Personal information
- Born: May 2, 1984 (age 41) Queens, New York, U.S.
- Listed height: 6 ft 4 in (1.93 m)
- Listed weight: 190 lb (86 kg)

Career information
- High school: Archbishop Molloy (Queens, New York)
- College: Holy Cross (2002–2006)
- NBA draft: 2006: undrafted
- Playing career: 2006–2016
- Position: Point guard
- Number: 14

Career history
- 2006–2007: Polpak Swiecie
- 2007: Cariduros de Fajardo
- 2007–2008: Besançon BCD
- 2008: Cariduros de Fajardo
- 2008–2009: SKK Kotwica Kołobrzeg
- 2009: Indios de Mayagüez
- 2009–2011: New Yorker Phantoms Braunschweig
- 2011–2014: Indios de Mayagüez
- 2011–2014: Bayreuth
- 2014–2015: Rouen
- 2015–2016: Cangrejeros de Santurce

Career highlights
- Polish Cup champion (2009); Polish League All-Star (2009); AP honorable mention All-American (2005); Patriot League Player of the Year (2005); Patriot League Defensive Player of the Year (2006); 2× First-team All-Patriot League (2005, 2006); Second-team All-Patriot League (2004);

= Kevin Hamilton (basketball) =

American basketball player

Kevin Bernard Hamilton Jr. (born May 2, 1984) is an American retired professional basketball player. In college, Hamilton was an honorable mention All-American and the 2005 Patriot League Player of the Year as a junior at Holy Cross.

==College==
Hamilton played for the Holy Cross Crusaders from 2002 to 2006. During his four-year career, the team were two-team Patriot League regular season champions (2003, 2005) and one-time Patriot League tournament champions (2003). A 6'4" point guard, Hamilton averaged 12.2 points, 4.7 rebounds, 2.5 assists, and 2.4 steals per game for his career. He earned second-team All-Patriot League honors as a sophomore, then repeated as a first-team selection in his junior and senior years. As a junior in 2004–05, Hamilton led the Crusaders to a regular season championship behind averages of 15.7 points, 5.7 rebounds, 2.8 assists, and 2.9 steals per game. He was named the Patriot League Player of the Year and earned national recognition as an Associated Press honorable mention All-American. The following season (his final year), Hamilton did not repeat as the conference player of the year but he did win the Patriot League Defensive Player of the Year award. He also ranked fifth in NCAA Division steals per game as a senior. In his final two seasons, Hamilton led the Patriot League in both scoring and steals. Hamilton's 292 career steals were both Holy Cross and Patriot League records at the time of his graduation.

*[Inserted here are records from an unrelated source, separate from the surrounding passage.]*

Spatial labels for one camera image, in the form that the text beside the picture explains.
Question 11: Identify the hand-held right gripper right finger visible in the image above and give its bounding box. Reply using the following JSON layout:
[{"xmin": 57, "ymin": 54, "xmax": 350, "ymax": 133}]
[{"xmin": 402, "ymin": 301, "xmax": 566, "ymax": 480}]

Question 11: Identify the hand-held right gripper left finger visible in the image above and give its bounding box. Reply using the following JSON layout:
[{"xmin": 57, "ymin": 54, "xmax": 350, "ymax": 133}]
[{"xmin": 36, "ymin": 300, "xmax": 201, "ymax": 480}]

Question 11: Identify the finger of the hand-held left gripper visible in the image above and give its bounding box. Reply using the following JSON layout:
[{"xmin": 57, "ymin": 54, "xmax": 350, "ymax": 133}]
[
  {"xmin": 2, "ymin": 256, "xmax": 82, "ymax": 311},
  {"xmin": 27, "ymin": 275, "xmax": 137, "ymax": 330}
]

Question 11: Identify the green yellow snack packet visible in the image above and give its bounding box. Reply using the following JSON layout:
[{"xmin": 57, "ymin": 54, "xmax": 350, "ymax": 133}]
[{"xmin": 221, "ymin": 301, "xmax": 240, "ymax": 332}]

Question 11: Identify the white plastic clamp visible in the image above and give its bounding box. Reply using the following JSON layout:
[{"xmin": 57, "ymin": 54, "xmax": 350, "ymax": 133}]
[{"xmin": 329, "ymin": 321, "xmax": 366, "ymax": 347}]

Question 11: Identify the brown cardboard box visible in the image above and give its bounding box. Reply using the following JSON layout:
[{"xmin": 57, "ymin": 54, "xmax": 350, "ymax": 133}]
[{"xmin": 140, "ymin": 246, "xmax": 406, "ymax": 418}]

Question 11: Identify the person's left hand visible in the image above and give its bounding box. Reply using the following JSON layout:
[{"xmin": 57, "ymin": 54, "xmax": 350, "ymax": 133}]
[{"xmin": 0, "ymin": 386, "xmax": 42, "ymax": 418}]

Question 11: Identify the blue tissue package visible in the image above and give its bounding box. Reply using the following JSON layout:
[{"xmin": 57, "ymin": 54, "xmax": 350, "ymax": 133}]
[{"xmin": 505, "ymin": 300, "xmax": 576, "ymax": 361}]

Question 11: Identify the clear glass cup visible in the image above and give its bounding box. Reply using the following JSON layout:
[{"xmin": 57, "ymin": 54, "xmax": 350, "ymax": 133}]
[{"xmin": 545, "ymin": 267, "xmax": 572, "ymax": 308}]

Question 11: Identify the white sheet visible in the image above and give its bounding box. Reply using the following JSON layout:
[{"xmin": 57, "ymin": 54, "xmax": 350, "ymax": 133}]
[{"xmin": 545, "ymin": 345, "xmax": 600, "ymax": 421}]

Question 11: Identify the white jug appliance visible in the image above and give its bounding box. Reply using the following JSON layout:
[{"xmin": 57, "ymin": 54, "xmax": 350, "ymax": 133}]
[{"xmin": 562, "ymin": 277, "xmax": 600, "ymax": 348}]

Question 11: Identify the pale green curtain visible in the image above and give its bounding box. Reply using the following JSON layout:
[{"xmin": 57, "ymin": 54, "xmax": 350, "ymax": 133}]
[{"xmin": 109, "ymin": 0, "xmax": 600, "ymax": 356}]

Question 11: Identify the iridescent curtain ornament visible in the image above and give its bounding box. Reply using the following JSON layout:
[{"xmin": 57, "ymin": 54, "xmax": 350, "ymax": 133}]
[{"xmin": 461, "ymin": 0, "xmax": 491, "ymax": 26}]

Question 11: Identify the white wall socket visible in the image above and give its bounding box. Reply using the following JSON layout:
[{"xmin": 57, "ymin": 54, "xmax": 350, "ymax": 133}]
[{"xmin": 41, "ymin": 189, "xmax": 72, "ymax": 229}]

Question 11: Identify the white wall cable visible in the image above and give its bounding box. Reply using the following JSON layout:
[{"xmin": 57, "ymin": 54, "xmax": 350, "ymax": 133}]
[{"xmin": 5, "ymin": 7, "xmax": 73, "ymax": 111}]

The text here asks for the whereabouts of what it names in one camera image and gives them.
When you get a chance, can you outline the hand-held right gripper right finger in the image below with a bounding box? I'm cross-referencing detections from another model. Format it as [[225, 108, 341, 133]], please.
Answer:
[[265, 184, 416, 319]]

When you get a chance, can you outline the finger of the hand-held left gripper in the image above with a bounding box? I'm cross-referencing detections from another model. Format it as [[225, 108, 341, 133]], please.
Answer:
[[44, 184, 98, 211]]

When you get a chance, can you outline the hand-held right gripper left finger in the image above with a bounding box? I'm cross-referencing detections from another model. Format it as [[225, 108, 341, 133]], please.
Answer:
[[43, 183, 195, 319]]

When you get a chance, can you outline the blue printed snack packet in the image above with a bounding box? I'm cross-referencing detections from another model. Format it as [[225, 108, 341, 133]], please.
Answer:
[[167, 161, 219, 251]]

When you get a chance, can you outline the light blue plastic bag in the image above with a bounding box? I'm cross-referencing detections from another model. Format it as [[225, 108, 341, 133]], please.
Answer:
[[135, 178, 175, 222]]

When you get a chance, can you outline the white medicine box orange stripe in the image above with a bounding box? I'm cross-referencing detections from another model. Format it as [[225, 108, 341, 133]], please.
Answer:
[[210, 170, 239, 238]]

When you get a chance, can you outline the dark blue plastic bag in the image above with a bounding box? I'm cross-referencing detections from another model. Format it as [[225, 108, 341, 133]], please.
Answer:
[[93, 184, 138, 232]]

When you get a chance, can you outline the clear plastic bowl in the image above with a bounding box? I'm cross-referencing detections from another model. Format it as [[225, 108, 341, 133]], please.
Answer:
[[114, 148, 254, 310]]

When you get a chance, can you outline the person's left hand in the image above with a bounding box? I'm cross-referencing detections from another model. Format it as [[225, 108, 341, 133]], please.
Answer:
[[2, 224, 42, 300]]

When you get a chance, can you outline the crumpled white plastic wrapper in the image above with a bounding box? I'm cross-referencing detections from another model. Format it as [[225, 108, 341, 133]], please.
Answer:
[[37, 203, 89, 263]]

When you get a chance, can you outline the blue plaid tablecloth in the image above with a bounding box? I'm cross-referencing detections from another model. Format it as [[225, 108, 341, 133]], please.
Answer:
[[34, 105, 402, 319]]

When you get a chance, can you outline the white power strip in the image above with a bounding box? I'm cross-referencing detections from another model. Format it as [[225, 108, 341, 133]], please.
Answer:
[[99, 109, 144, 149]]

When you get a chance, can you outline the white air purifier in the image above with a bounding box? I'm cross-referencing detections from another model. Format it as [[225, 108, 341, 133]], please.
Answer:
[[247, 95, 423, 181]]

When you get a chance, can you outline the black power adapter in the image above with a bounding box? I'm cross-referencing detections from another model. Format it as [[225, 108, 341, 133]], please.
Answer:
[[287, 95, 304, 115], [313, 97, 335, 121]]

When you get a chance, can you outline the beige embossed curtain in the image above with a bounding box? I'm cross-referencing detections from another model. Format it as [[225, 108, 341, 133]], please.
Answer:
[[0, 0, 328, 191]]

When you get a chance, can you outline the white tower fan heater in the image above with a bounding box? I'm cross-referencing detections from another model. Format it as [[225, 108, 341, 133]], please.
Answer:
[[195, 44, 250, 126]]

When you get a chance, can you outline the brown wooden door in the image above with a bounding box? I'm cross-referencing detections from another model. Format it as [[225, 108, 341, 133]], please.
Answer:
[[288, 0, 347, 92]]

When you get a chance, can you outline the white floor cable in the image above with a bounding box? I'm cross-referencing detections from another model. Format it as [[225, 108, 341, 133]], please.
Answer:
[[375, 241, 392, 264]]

In 2013, Holy Cross inducted Hamilton into their athletics hall of fame. In 2015, the Patriot League named him to their 25th Anniversary Team, celebrating the best 25 players in league history to that point.

==Professional==
After going undrafted in the 2006 NBA draft, Hamilton embarked on a 10-year international professional career. He played for clubs in Poland, Puerto Rico, Germany, and France. His most successful season as a pro came in 2008–09, when he was named a Polish League All-Star and his team won the Polish Cup.